European email providers are rolling out tougher default defenses against invoice fraud, after a rise in business email compromise schemes that target finance teams with fake payment requests. The new measures focus on a common weak point: attackers who register lookalike domains, spoof vendor identities, and slip urgent “payment due” messages past basic filters.
What is changing
The updates combine stricter sender authentication checks with clearer warnings for users when a message appears suspicious. Rather than relying only on spam scoring, providers are increasing enforcement of standards that verify whether a domain is allowed to send mail and whether the message was altered in transit.
- Stronger DMARC enforcement to reduce domain spoofing and impersonation.
- Improved detection of lookalike domains used to mimic suppliers and partners.
- Invoice fraud warnings when emails request bank detail changes or urgent transfers.
- Attachment and link hardening focused on common invoice formats and redirect patterns.
- Quarantine defaults that isolate borderline messages instead of delivering them to inboxes.
Why invoice fraud is hard to stop
Invoice scams succeed because they exploit routine. Finance staff process large volumes of payments and are trained to be efficient. Attackers take advantage by using familiar vendor names, realistic formatting, and urgency cues.
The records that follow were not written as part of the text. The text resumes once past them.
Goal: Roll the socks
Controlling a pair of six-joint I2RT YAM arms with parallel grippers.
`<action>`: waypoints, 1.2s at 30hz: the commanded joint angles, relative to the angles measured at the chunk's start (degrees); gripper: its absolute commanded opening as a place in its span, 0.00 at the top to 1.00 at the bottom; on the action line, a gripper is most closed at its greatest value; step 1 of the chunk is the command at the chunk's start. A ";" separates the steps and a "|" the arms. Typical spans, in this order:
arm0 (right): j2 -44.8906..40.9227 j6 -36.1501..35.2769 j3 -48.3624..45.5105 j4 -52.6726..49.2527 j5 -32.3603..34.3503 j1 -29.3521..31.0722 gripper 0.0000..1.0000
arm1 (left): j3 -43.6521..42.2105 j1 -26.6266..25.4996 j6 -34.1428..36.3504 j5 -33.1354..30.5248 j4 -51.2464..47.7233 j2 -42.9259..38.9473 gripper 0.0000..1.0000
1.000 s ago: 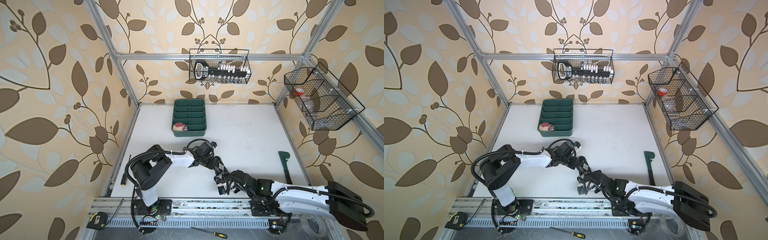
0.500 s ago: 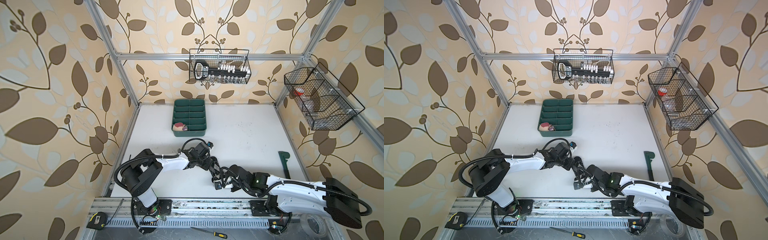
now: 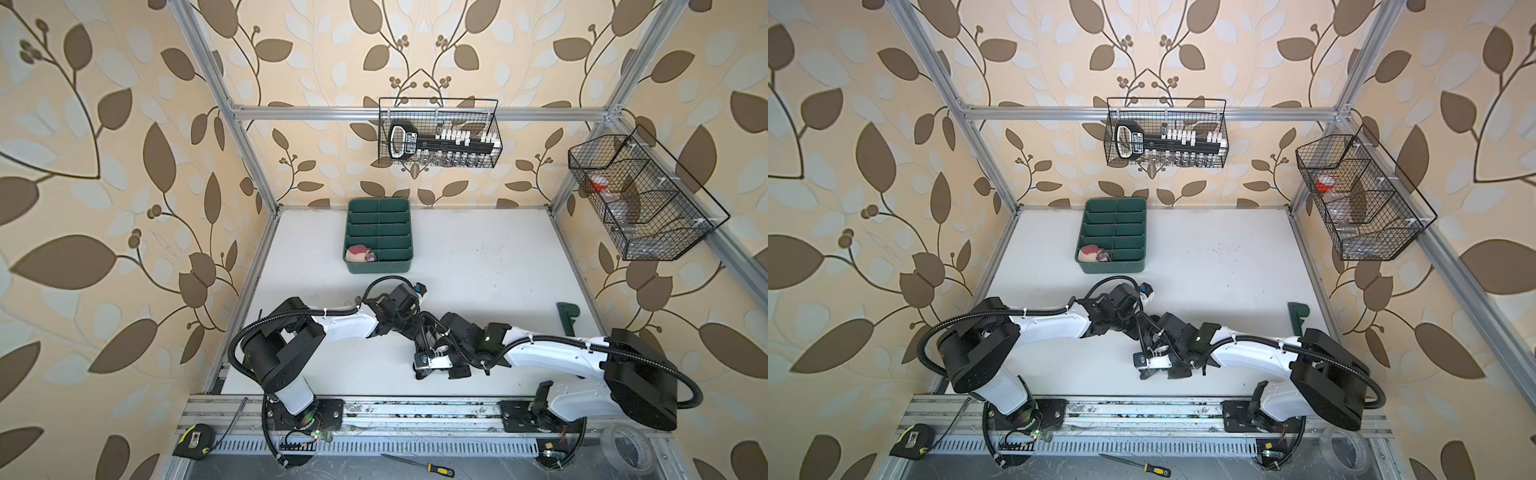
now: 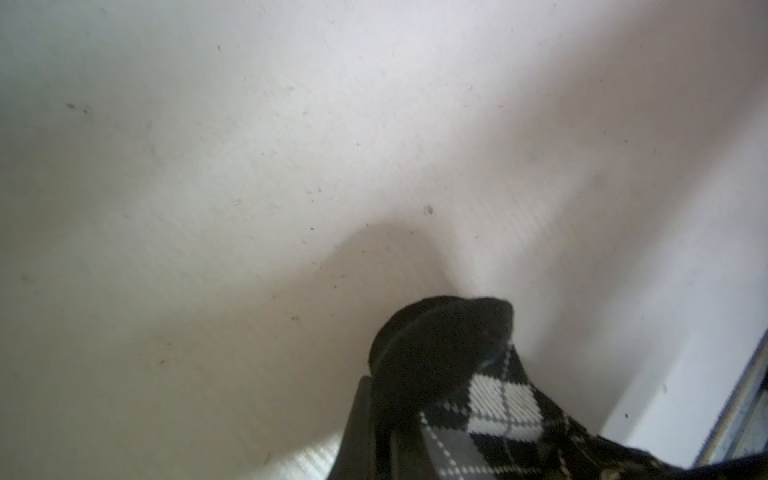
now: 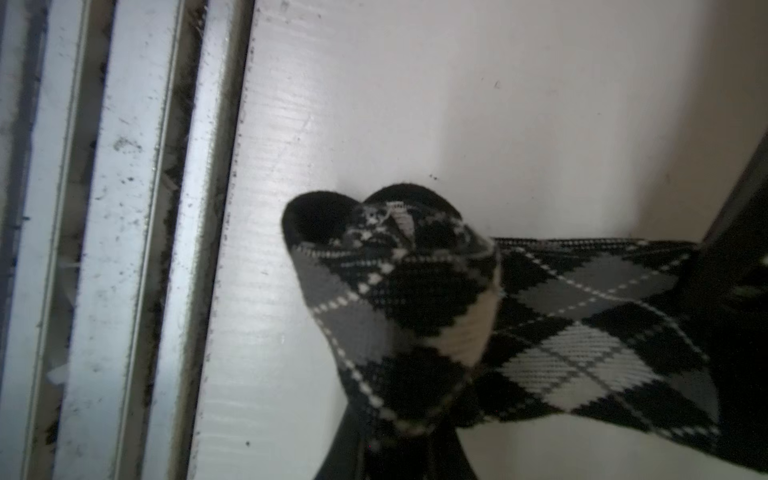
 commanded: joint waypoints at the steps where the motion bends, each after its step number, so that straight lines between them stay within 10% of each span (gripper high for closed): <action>1: 3.90 0.86 -0.79 -10.28 -8.45 0.14 1.00 | -0.45 2.18 -0.72 -6.94 4.20 -1.36 0.83; 11: 11.71 1.47 4.82 -13.71 -9.47 -1.25 1.00 | 1.97 5.56 2.12 -8.12 2.50 -6.61 0.40; 20: 15.32 2.85 7.35 -14.35 -9.38 -3.82 1.00 | 8.13 11.49 18.64 -11.38 -6.83 -28.05 0.18; 31: 25.69 4.79 16.47 -19.31 -12.45 -5.60 1.00 | 7.80 11.34 45.77 17.38 -19.27 -53.72 0.03; 36: 31.01 6.54 20.89 -22.16 -12.74 -6.80 1.00 | 9.28 6.72 56.95 18.16 -30.96 -54.52 0.06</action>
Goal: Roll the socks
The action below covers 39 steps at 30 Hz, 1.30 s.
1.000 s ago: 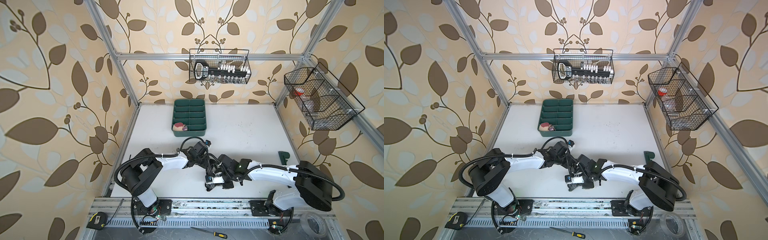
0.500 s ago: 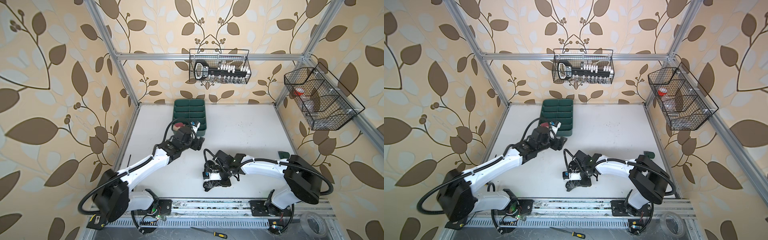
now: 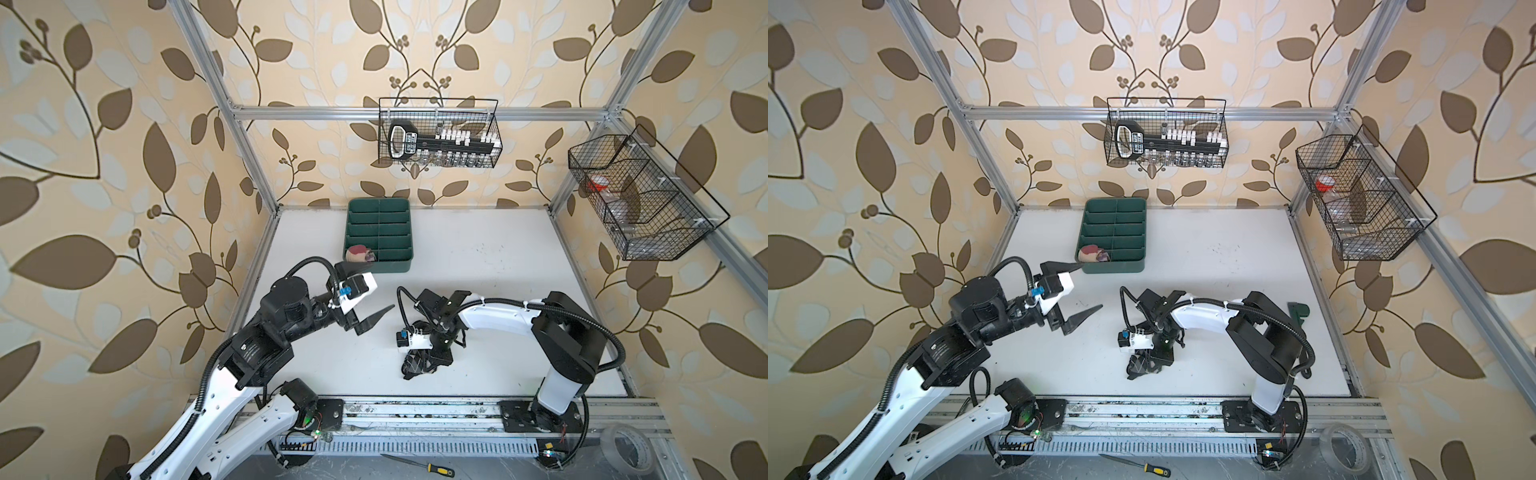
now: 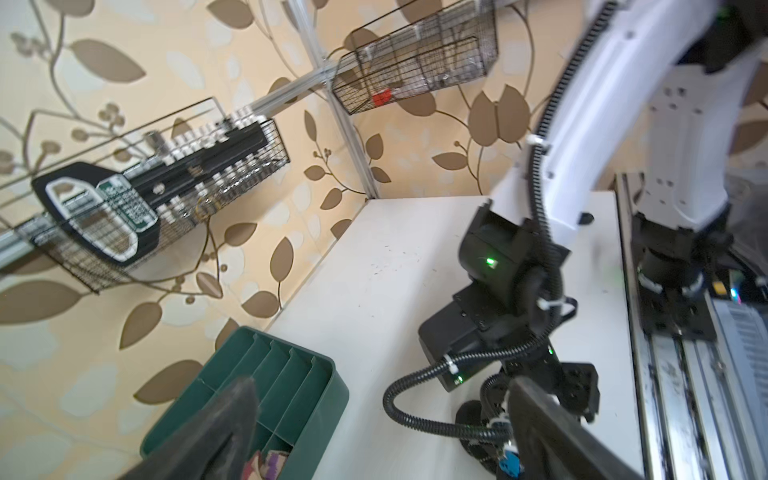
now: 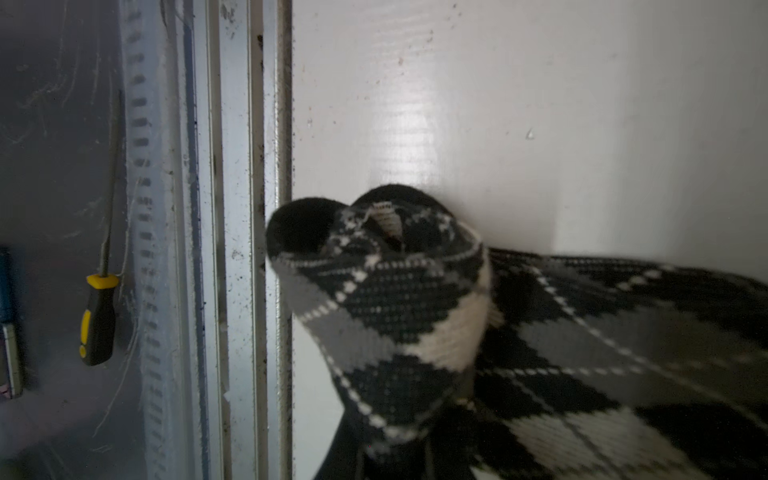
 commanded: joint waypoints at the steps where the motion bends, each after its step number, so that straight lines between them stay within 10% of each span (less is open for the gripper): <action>1: 8.17 1.93 -0.95 -2.65 6.04 -0.57 1.00 | 0.55 -4.32 13.57 2.68 -11.45 1.93 0.06; 16: 11.08 3.68 2.63 -3.71 3.92 -4.36 1.00 | -22.20 -44.46 21.49 -38.66 6.40 11.71 0.17; 39: 8.30 3.33 1.27 -2.81 3.48 -5.59 1.00 | -31.69 -46.53 9.95 -50.87 30.32 34.74 0.23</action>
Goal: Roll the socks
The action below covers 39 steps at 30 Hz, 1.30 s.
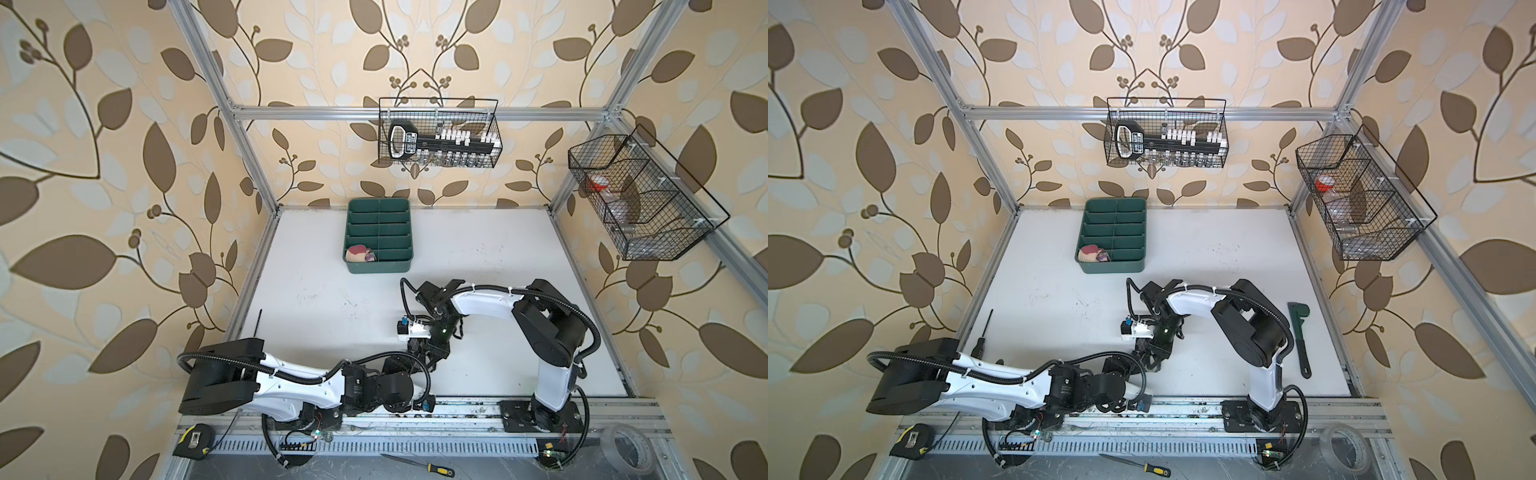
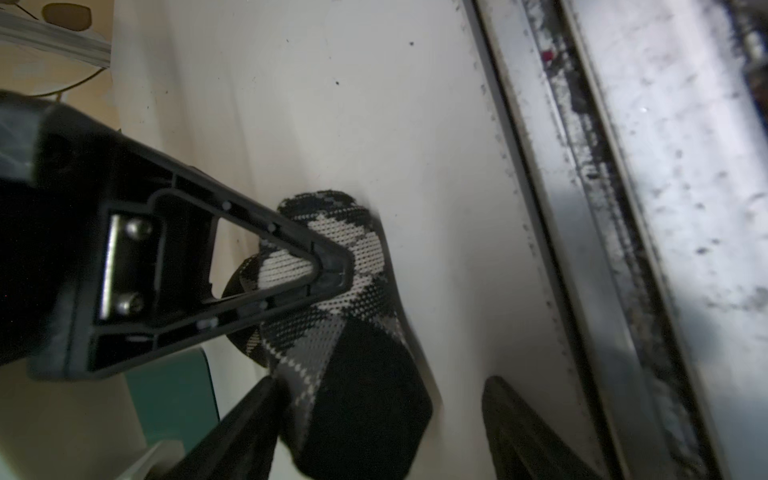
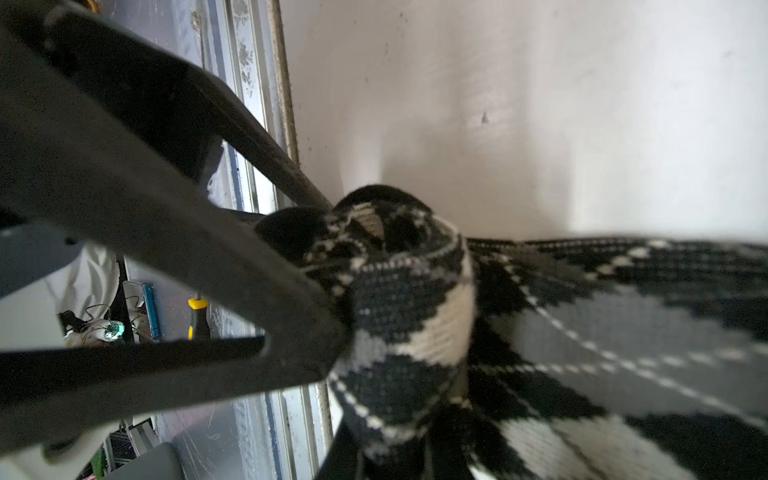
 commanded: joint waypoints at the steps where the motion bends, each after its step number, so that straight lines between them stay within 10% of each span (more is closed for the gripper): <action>1: 2.51 0.24 -3.18 3.06 11.62 -0.61 1.00 | 0.13 -0.27 -2.48 -3.00 3.87 1.62 0.22; 27: 2.37 -0.45 -3.43 2.27 9.98 -0.67 1.00 | 1.76 -0.22 -2.51 -7.14 8.84 15.82 0.50; 39: 1.74 0.93 -3.43 2.91 10.88 -1.13 1.00 | 3.14 -0.27 -2.58 -3.90 4.94 16.17 0.94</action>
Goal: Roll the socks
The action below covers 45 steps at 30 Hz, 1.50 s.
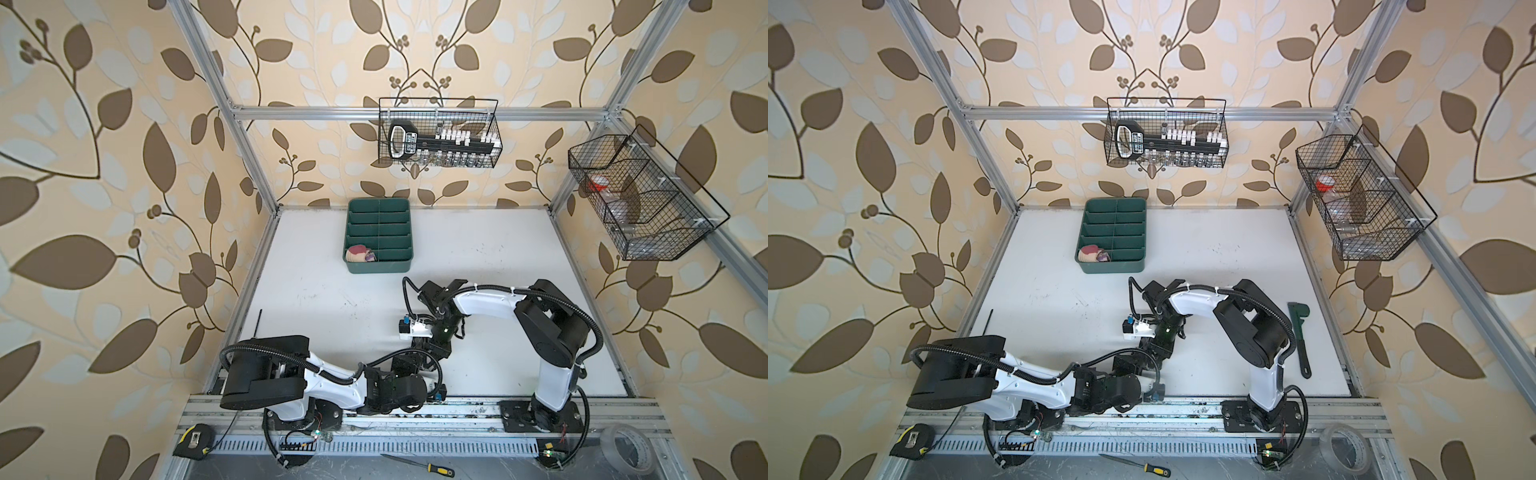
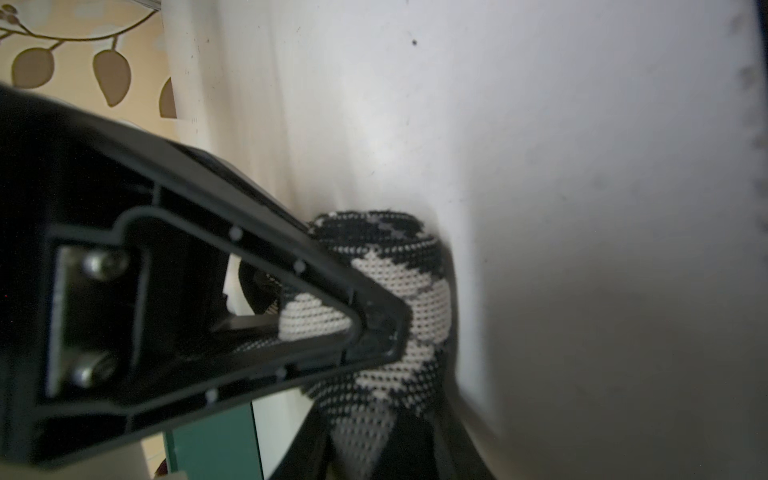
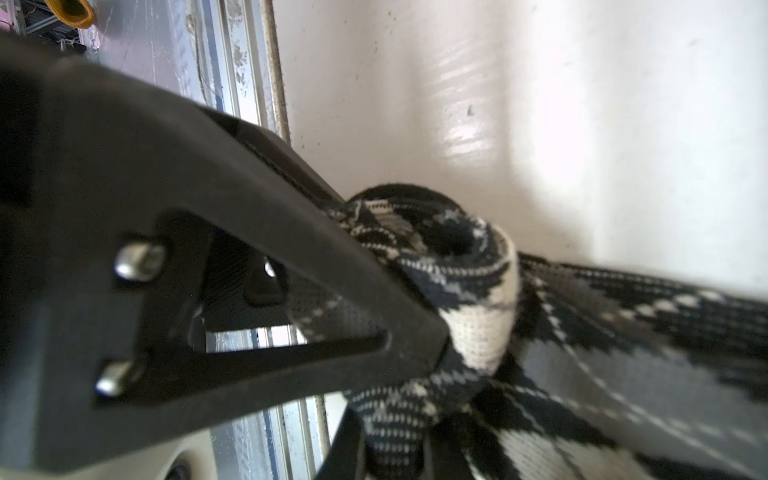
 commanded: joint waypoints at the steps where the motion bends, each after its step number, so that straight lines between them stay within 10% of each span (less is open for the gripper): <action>1: 2.15 0.69 -2.83 2.55 10.79 -0.63 1.00 | 0.69 -0.25 -0.25 6.79 -6.78 2.03 0.98; 10: -2.61 1.81 -5.39 6.15 14.29 -1.66 0.43 | 4.78 1.33 -1.82 11.04 -12.94 4.10 1.00; 24: -38.39 10.87 -12.47 24.25 27.45 -25.17 0.26 | 15.43 11.46 -7.30 34.52 -31.55 -1.27 1.00; 35: -61.05 6.92 -19.45 31.65 38.59 -21.82 0.26 | 25.52 18.06 -19.87 49.40 -38.13 9.12 1.00; 45: -79.35 -10.02 -22.69 21.03 34.69 -14.77 0.28 | 28.96 27.08 -29.31 66.49 -34.43 17.41 1.00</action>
In many cases, criminals also monitor compromised mailboxes to time messages to match real invoices and delivery schedules.
What businesses in Germany should do
Security teams say technical protections help, but process controls remain the most effective barrier against payment diversion. Companies are encouraged to treat any request to change bank details as high risk, even when the email looks legitimate.
- Verify bank detail changes via a known phone number or trusted supplier portal.
- Use dual approval for new payees and high-value transfers.
- Restrict mailbox rules to prevent attackers from hiding invoice threads.
- Adopt phishing-resistant login (passkeys or security keys) for finance accounts.
- Train staff on urgency tactics and lookalike domain detection.
What to watch next
Security specialists expect attackers to adapt by shifting to multi-channel fraud, such as pairing a spoofed email with a follow-up phone call or messaging app contact. That is why providers and enterprises are increasingly focused on layered defenses: sender authentication, anomaly detection, and payment verification workflows that do not rely on email alone.
Bottom line
As invoice fraud grows more targeted, email providers are tightening defaults to reduce impersonation and suspicious payment requests reaching inboxes. For businesses, the most reliable defense remains procedural: verify changes through independent channels and require extra approval for transfers—especially when urgency and new bank details appear in the same message.